C’est donc à la double lumière des critères objectifs d’existence de l’État et de ces fonctions de la reconnaissance que doit-être envisagé le statut actuel de la Palestine en droit international.

Le statut actuel de la Palestine en droit international

La question de l’existence de la Palestine en tant qu’État ne saurait être réduite ou subordonnée à la reconnaissance d’Israël, des États-Unis ou de la France. Elle dépend, exclusivement, de l’existence objective de chacun des éléments constitutifs énumérés précédemment. Que l’ensemble de ces éléments existe, et la Palestine existe également. Que l’un fasse défaut, et la Palestine n’existe pas, faute de correspondre aux conditions nécessaires à l’acquisition du statut d’État. Assurément, chacun des critères pourra faire l’objet de débats nombreux, sur le plan juridique autant que politique, et qui relèvent d’une appréciation irréductiblement subjective. Nul n’est tenu d’être convaincu que la Palestine possède un territoire, une population et un gouvernement au sens que le droit international donne à ces termes. Cependant, il n’est pas davantage interdit de l’être.

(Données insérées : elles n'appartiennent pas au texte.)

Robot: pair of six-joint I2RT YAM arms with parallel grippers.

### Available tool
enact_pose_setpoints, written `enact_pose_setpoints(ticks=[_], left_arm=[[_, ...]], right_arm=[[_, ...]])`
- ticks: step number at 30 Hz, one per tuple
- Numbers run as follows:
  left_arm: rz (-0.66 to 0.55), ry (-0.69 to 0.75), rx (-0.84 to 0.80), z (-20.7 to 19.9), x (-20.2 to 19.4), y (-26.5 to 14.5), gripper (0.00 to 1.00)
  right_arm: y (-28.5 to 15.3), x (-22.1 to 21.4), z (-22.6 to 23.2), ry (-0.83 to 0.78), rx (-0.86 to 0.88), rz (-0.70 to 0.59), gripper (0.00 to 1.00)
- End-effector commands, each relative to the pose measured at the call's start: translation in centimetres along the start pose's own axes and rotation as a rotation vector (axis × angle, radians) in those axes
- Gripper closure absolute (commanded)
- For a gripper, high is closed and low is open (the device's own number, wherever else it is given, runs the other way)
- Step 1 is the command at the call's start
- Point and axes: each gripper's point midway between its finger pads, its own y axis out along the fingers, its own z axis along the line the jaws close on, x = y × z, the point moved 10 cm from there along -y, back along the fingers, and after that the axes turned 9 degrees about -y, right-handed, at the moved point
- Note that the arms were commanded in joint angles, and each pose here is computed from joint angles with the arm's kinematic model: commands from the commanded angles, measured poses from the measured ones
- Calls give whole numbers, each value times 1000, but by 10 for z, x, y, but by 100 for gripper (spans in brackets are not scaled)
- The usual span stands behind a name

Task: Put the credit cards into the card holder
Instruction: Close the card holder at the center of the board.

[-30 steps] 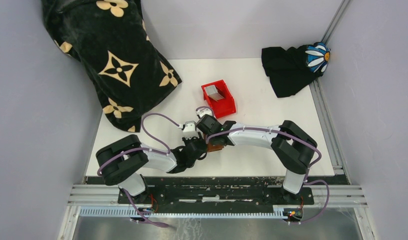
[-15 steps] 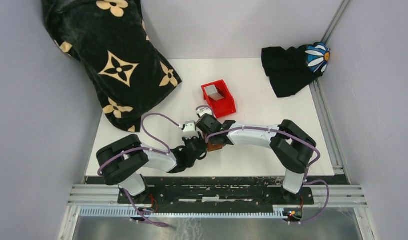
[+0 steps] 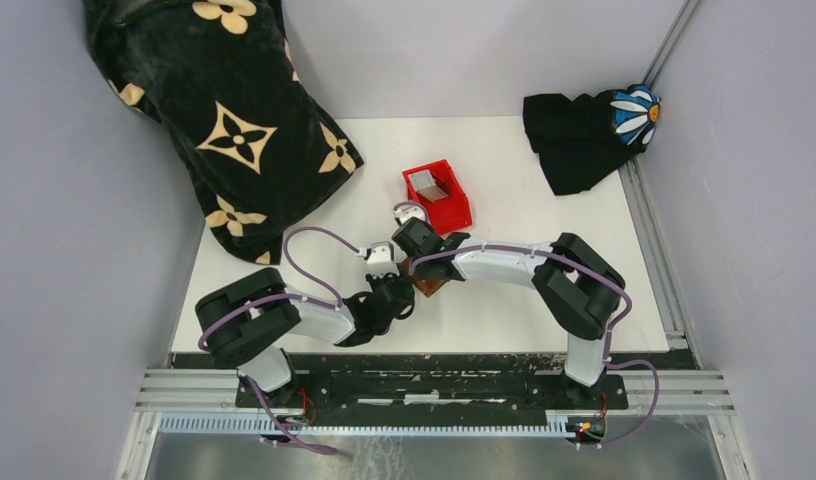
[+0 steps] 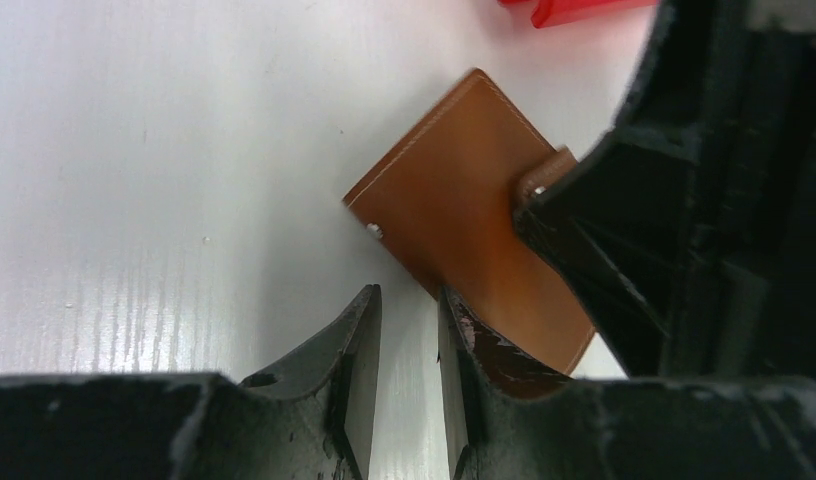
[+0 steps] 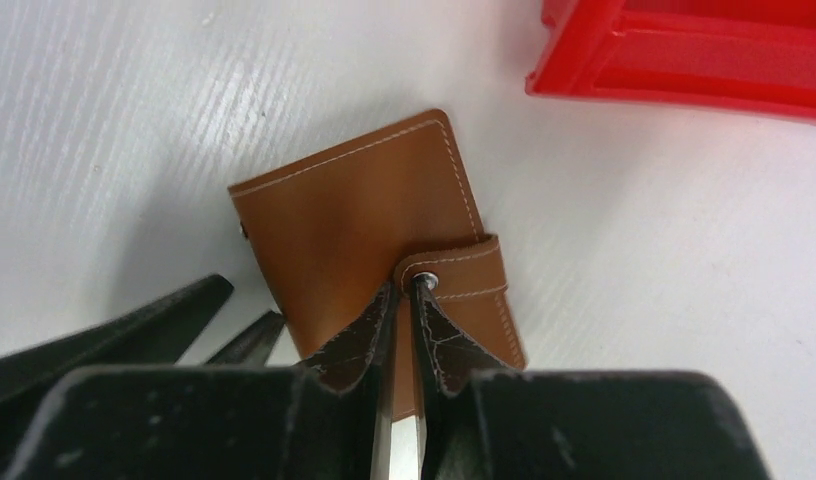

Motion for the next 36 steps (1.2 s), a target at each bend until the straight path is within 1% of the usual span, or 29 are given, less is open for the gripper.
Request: enact_pose_setpoints(ticks=[1,6,10,15,23,26,30,33,36], left_arm=[[32,4,-18,-2,-6,2,65],[27,5,-12,-1,-6,2,65],[21,1,-9,-1,-5,2,65],[-2,-9,3,-1,1,-2,65],[-96,-57,25,3,27,-20,63],[-97,-55,30,4,26,-19,63],[-71,-48,38,3,20,-15,66],[-55,-47,45,4,15,-12,68],[-43,-43,52,3,10,-8,71]], right_arm=[[25,-22,15,23,96,116,86],[32,-34,14,52,99,165,86],[30,-37,11,66,98,162,85],[15,-19,10,61,130,103,83],[-21,15,0,61,137,-18,70],[-35,24,-6,63,110,-58,67],[-46,29,-16,61,54,-94,62],[-51,31,-26,71,7,-119,61],[-46,32,-42,97,-25,-109,63]])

Les divisions de la communauté internationale en ce qui concerne la reconnaissance de la Palestine traduisent donc, en droit, des divergences d’appréciation quant à la réunion des conditions requises. À ce jour, la Palestine a été reconnue par 139 États sur les 193 que compte l’Organisation des Nations Unies : ce sont autant d’États qui ont, par leur reconnaissance, témoigné du fait qu’ils estimaient que la Palestine a effectivement réuni les conditions requises par le droit international et constitue d’ores et déjà un État. La Palestine est également membre de plusieurs organisations internationales. Elle a été admise en 2012 aux Nations Unies en tant qu’État non-membre observateur : la résolution en ce sens a recueilli 138 votes favorables (dont celui de la France, selon le procès-verbal de la séance), 41 abstentions et 9 votes négatifs ; le nombre de voix favorables suffirait à faire admettre la Palestine en tant que membre à part entière de l’organisation si la procédure n’était pas soumise au droit de veto de certains membres permanents. La Cour pénale internationale a admis en 2021 que la Palestine avait valablement pu ratifier le Statut de Rome — lequel est ouvert à « l’adhésion de tous les États » (art. 125) — et a reconnu sa compétence sur cette base. Certes, ces multiples reconnaissances ne sauraient par elles-mêmes conférer le statut d’État à la Palestine : elles sont néanmoins autant de témoignages portés en faveur de son existence. De sorte que la « solution à deux États », brandie comme un horizon pour le Moyen-Orient, pourrait être pour le processus de paix non un aboutissement, mais un nouveau point de départ.